Oh Dios, te ruego humildemente

no apartes tu clemente rostro

de mí, que soy un pobre pecador.

Otórgame un fin dichoso,

despiértame en el Día Final,

Señor, y que te contemple eternamente.

Amén, amén, escuchamé.

Parece evidente que Bach contemplaba su muerte, y ya desde el primer verso se presenta en forma personal ante su dios.

También lo hace en forma cabalística: la primera frase del coral la ornamenta hasta que tiene 14 notas (suma de BACH). Y el número de notas total del coral es 41 (suma de JSBACH).

Es evidente que nada de esto prueba nada, pero es bastante sugerente, sobre todo si lo sumamos a las múltiples otras apariciones de elementos cabalísticos en la obra de nuestro amigo.

Sobre la interpretación: siendo la última obra de Bach, bastantes organistas la suelen tocar extremadamente lento, mientras que otros la tocan alegre y pimpante. Me siento incapaz de preferir una u otra versión.

Termino anticipando tres tipos de respuesta:

  1. Una música tan bella como la de Bach no puede haberse ensuciado con números o haber sido causada por ellos. Respuesta: como antes dije, si esto disparó la imaginación de Bach, estupendo. No es causa de su buen funcionamiento. Además, los números casi nunca muerden.
  2. La estadística demostraría relaciones significativas con cualquier número, particularmente los no muy altos, que están condenados a aparecer más veces.
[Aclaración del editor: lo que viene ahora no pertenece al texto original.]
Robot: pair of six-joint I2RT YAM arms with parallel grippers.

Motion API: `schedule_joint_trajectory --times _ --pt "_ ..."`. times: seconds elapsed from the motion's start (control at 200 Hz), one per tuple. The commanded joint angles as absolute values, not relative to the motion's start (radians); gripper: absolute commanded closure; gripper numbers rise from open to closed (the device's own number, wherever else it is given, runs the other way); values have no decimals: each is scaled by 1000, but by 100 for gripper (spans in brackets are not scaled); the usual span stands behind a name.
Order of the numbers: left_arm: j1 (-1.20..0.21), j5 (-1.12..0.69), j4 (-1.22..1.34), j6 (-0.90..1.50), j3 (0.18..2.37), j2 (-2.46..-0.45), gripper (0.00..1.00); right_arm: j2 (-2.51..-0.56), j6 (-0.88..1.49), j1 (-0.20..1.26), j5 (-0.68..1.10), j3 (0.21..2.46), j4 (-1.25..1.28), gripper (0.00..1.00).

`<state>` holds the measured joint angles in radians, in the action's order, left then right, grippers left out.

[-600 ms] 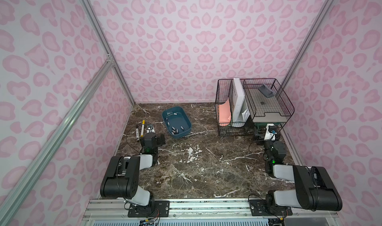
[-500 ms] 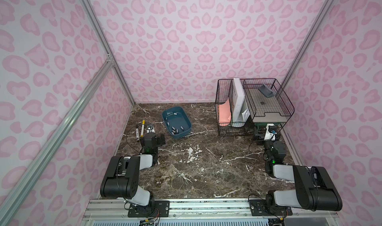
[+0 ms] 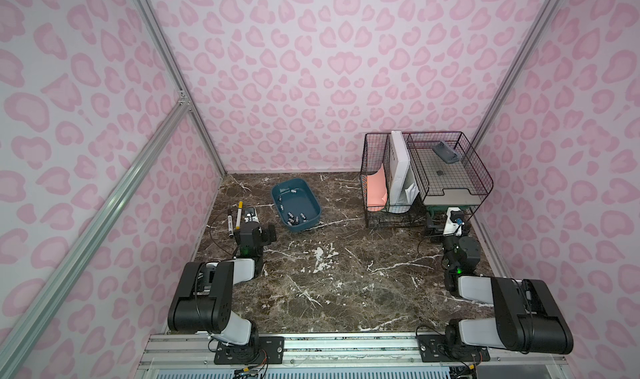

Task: Take out the socket from the storage box
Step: Move the storage box to the center of the board.

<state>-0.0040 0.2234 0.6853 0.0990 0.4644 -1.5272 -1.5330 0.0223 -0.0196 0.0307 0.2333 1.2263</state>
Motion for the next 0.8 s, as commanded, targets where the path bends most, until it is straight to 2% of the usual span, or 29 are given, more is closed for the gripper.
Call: schedule_joint_trajectory --times 0.0,0.43,0.54,0.645,0.705,0.795 --pt "-3 219 690 93 465 -1527 1 -1533 24 -18 34 239 1232 1" --pt "-7 231 694 88 463 -1516 1 -1483 32 -21 20 213 1236 1" --pt "-51 305 420 66 583 -1419 1 -1354 36 -21 10 250 1039 1" --pt "-69 325 279 98 670 -1332 2 -1222 57 -17 2 268 870 1" --pt "-70 315 148 178 762 -1303 1 -1135 94 -17 -25 262 788 1" --pt "-70 339 -182 364 984 -1337 1 -1004 224 -17 -89 321 537 1"
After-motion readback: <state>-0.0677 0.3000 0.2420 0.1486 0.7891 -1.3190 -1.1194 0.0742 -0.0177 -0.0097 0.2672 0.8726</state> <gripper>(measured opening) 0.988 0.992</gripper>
No es posible demostrar que el 14 estuviese en la mente de Bach. Respuesta: concuerdo en que no es posible demostrarlo, pero tanto lo que sabemos de la época como el inventario de libros que tenía a su muerte, revelan interés por temas cabalísticos.
  3. Todos estos números explican a Bach. Tales señales y portentos no pueden ser casuales. Respuesta: no explican nada más que la mentalidad juguetona e inquisitiva de Bach, que queda además reflejada en muchas otras cosas.